Turning to the documentation of Data.Generics, I notice with some disappointment that there is no function that is able to change a type – they all seem to replace a value by another value of the same type. But the functions gfoldl and gunfold sounded like they could be used for this.

Warning: What comes now is a very non-haskellish hack that subverts the type system, just to get the job done. Please read it with a healthy portion of distrust. If you know of a cleaner way of doing that, please tell me!

Wrapped Data

I want to do some heavy type hackery, so I need to disable haskell’s type system. There is Data.Dynamic, but not even that is enough, as we need to carry a type’s Data instance around as well. So let’s wrap that up:

data AData where AData :: Data a => a -> AData
instance Show AData where show (AData a) = "<" ++ show (typeOf a) ++ ">"

fromADataE :: forall b. Data b => AData -> b
fromADataE (AData d) = case cast d of
	Just v -> v
	Nothing -> error $ "Type error, trying to convert " ++
			   show (typeOf d) ++ " to  " ++
			   show (typeOf (undefined :: b)) ++ "."

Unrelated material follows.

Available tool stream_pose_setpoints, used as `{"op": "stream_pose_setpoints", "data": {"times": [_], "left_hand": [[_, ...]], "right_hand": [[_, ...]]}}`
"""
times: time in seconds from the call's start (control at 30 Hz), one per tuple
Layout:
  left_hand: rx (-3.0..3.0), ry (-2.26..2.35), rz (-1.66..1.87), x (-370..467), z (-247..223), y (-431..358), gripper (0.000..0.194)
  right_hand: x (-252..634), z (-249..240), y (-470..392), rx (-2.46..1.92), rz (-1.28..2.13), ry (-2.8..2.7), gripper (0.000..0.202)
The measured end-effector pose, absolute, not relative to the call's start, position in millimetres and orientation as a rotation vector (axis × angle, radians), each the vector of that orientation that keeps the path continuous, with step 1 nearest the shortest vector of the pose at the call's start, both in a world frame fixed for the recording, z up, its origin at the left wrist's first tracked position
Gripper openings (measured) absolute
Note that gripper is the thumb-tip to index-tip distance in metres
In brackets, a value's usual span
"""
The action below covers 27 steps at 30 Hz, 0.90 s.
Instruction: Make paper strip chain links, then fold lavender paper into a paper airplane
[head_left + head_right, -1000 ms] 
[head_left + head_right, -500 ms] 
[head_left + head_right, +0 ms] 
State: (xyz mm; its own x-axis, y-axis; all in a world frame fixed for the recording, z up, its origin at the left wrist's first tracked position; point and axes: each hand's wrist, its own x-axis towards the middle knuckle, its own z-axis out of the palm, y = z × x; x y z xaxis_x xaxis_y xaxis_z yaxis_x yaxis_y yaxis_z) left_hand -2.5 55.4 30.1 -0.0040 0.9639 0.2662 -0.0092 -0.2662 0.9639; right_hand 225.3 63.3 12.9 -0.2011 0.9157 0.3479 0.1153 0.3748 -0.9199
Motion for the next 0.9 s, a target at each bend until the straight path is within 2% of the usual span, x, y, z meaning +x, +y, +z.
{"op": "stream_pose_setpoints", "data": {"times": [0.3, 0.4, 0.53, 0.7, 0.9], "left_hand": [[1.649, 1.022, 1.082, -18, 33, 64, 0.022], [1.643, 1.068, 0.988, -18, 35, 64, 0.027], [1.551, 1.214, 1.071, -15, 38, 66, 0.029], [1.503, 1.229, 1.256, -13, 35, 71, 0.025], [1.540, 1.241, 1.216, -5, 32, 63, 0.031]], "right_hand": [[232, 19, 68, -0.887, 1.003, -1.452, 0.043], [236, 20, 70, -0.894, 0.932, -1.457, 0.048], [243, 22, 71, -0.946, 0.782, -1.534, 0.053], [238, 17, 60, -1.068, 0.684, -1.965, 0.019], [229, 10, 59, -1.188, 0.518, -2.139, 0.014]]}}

There is also a function that converts an AData back to a normal type, if possible. If it’s not possible, then there is a bug in our code, so we give an informative error message.

AData transformers

Similar to everywhere, we want to have transformers that combinable. They need to have the change to convert an arbitrary value, but also signal that they could not convert something (and this something has to be recursed into). I came up with this:

type ADataT = AData -> Maybe AData

extADT :: forall a b. (Data a, Data b) => ADataT -> (a -> b) -> ADataT
extADT at t a@(AData v) = case cast v of 
		Just x ->  Just (AData (t x))
		Nothing -> at a

doNothing :: ADataT
doNothing = const Nothing

ADataT is the type for such a transformer. doNothing will not transform anything, and extADT can be used to add any function to the list of tried transformers, in the spirit of extT.

The ugly part

To apply such a transformer, I want to use this function, which I’ll describe in the code comments:

everywhereADT :: forall a b. (Data a, Data b) => ADataT -> a -> b

-- first check if we can transform this value already
everywhereADT f v = case f (AData v) of
        -- if so, coerce it to the users’ requested type, which hopefully goes well
	Just r ->  fromADataE r 
	-- if not, we need to recurse into the data structure
	Nothing -> recursed

	-- for that, we first need to figure out the arguments to the 
        -- constructor. We store them in the untyped list
  where args :: [AData]
        (Const args) = gfoldl k z v
	-- gfoldl lets us have a look at each argument. We wrap it in AData
        -- and append it to the list
	k (Const args) arg = Const (AData arg : args)
	z start = Const []

	-- We need the data constructor of the input data type. If the user did not want
        -- it to be transformed, it will be the same
	c = toConstr v

	-- To give better error messages, we make sure that the outmost type constructor
        -- of the requested type actually has the data constructor we were given. Otherwise
        -- gunfold will complain in a non-helpful way
	input_type = dataTypeRep (constrType c)
	output_type = dataTypeRep (dataTypeOf (undefined :: b))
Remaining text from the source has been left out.